Depends on where you live, tenure in my area has changed and it's not so easy for bad teachers to stay on anymore. I think most other jobs that require a college degree (and in my state) licensure pay much more than teaching jobs do, even if you allow for working a 9 month job. My job changed to year round and was still in a pay range well below other careers.

In any field of work there probably is always a small number of employees that aren't that great at their jobs; don't lump educators like Leonore and me who work hard and put care and effort into what we do with those few bad apples who don't.


----------



## table1349 (Apr 7, 2015)

gsgary said:


> syaudi said:
> 
> 
> > a lot of schools are trying to use school-issued iPads to try and integrate what kids love - electronics and games! - with learning, so they're putting more effort into lessons involving the iPad. imho having an iPad won't cripple OP's daughter, but there will probably be some topics she's going to have to self-study since she didn't do the same iPad activities as the other children.
> ...


I know, it's almost like having to have books to learn.  Who would have thunk it. 

Hard cover text books are expensive and wear out/get destroyed too easily.  Downloading the same thing as a file is much cheaper and has advantages of being able to actually use the text book not just read it.  You can highlight important materials, add notes to important materials, book mark important materials all with out having to worry about defacing a book that you have to turn in at the end of the year.

As for college, where was this when I was in school.  No running out of text books at the Student Union store.  So much cheaper than that $250.00 Chemistry book and again with all the above advantages. 

It's a new world with new technologies, which it kind of funny to have to point out on a Photography Forum these days.


----------



## tirediron (Apr 7, 2015)

gryphonslair99 said:


> ...Downloading the same thing as a file is much cheaper and has advantages of being able to actually use the text book not just read it.  You can highlight important materials, add notes to important materials, book mark important materials all with out having to worry about defacing a book that you have to turn in at the end of the year...

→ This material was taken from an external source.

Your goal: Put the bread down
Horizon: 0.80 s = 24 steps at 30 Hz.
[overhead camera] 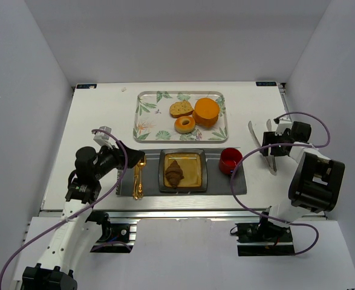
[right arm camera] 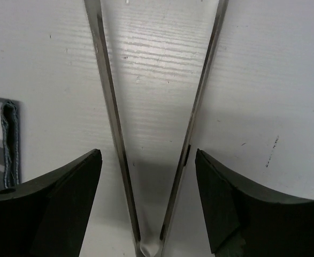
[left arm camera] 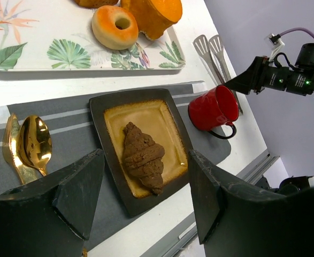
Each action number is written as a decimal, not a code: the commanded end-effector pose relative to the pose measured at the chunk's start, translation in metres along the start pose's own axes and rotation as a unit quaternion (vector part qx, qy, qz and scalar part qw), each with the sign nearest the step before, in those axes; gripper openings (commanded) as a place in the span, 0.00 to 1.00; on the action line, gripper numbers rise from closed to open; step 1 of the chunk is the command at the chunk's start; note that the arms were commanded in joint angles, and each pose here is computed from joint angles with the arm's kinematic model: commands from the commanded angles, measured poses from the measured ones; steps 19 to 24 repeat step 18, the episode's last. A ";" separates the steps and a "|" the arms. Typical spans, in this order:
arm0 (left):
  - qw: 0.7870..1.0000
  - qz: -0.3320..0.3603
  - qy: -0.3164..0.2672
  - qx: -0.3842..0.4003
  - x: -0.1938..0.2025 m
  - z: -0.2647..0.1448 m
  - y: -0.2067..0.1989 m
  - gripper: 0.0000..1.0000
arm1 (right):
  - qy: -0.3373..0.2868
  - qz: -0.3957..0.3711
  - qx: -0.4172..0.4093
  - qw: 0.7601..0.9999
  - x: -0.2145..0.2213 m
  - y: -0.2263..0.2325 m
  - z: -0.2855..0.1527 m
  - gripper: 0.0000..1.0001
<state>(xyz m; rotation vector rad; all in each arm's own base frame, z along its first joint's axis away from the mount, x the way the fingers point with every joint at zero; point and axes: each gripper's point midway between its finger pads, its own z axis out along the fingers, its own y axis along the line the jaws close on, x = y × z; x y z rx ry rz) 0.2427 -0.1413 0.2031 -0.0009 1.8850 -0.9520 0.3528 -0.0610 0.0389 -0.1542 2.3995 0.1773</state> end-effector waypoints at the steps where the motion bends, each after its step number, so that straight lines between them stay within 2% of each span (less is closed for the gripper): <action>1: 1.000 0.000 0.002 0.011 0.001 0.001 -0.004 0.73 | 0.007 -0.035 -0.017 0.999 0.007 0.004 0.000 0.76; 5: 1.000 0.006 0.002 0.010 -0.002 0.001 -0.005 0.73 | 0.000 -0.051 -0.021 0.999 -0.003 0.005 -0.008 0.82; 8: 1.000 0.009 0.001 0.008 -0.004 0.000 -0.005 0.73 | -0.025 -0.076 -0.010 0.997 -0.031 0.001 -0.026 0.89; 12: 1.000 0.007 -0.001 0.009 -0.002 -0.001 -0.005 0.73 | -0.056 -0.059 0.039 0.996 -0.078 -0.006 -0.053 0.89; 13: 1.000 0.006 -0.002 0.009 -0.002 -0.001 -0.005 0.73 | -0.081 -0.064 0.043 0.994 -0.101 -0.006 -0.064 0.89; 17: 1.000 0.006 0.005 0.009 -0.001 0.001 -0.004 0.73 | -0.140 -0.086 0.007 0.986 -0.149 0.023 -0.084 0.89; 18: 1.000 0.008 0.002 0.009 -0.003 0.000 -0.005 0.73 | -0.157 -0.096 -0.036 0.982 -0.158 0.042 -0.087 0.90; 24: 1.000 0.008 0.002 0.009 -0.003 0.000 -0.005 0.73 | -0.157 -0.096 -0.036 0.982 -0.158 0.042 -0.087 0.90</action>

Yeahbut.. as soon as you bend the corner of the iPad over to mark your place...


----------



## table1349 (Apr 7, 2015)

tirediron said:


> gryphonslair99 said:
> 
> 
> > ...Downloading the same thing as a file is much cheaper and has advantages of being able to actually use the text book not just read it.  You can highlight important materials, add notes to important materials, book mark important materials all with out having to worry about defacing a book that you have to turn in at the end of the year...
> ...


But a neon yellow highlighter shows up so well on the glass screen, and wipes off soooo easy.  

Plus no more 40 pound kids lugging a 30 pound backpack full of books.  30 pounds worth of books in a 1.5 pound package.


----------



## gsgary (Apr 7, 2015)

gryphonslair99 said:


> tirediron said:
> 
> 
> > gryphonslair99 said:
> ...


Another reason why kids are getting fatter they just sit in with their ipad playing games thats progress for you


----------



## Buckster (Apr 8, 2015)

There are a ton of good, solid reasons to switch from paper books to electronic.

First and foremost are the overall cost savings to the taxpayers.  Updated E-textbook revisions / replacements cost little to nothing, whereas paper textbooks have always costed us WAY too much and have a very limited lifespan.  It saves paper.  It saves the environment from the chemical pollution that comes out of paper mills.  It saves trees.  Tests can be done on them and "handed in" electronically, again saving paper costs, copier machine costs, time and money spent by staff to do all the behind the scenes work moving paper around, making copies, reading and grading papers and tests that typically use multiple choice, rather than essay, which can be more quickly and efficiently done by computer, etc., etc., etc.

That's just the tip of the iceberg, but good enough reasons for moving from paper books to electronic devices like tablets.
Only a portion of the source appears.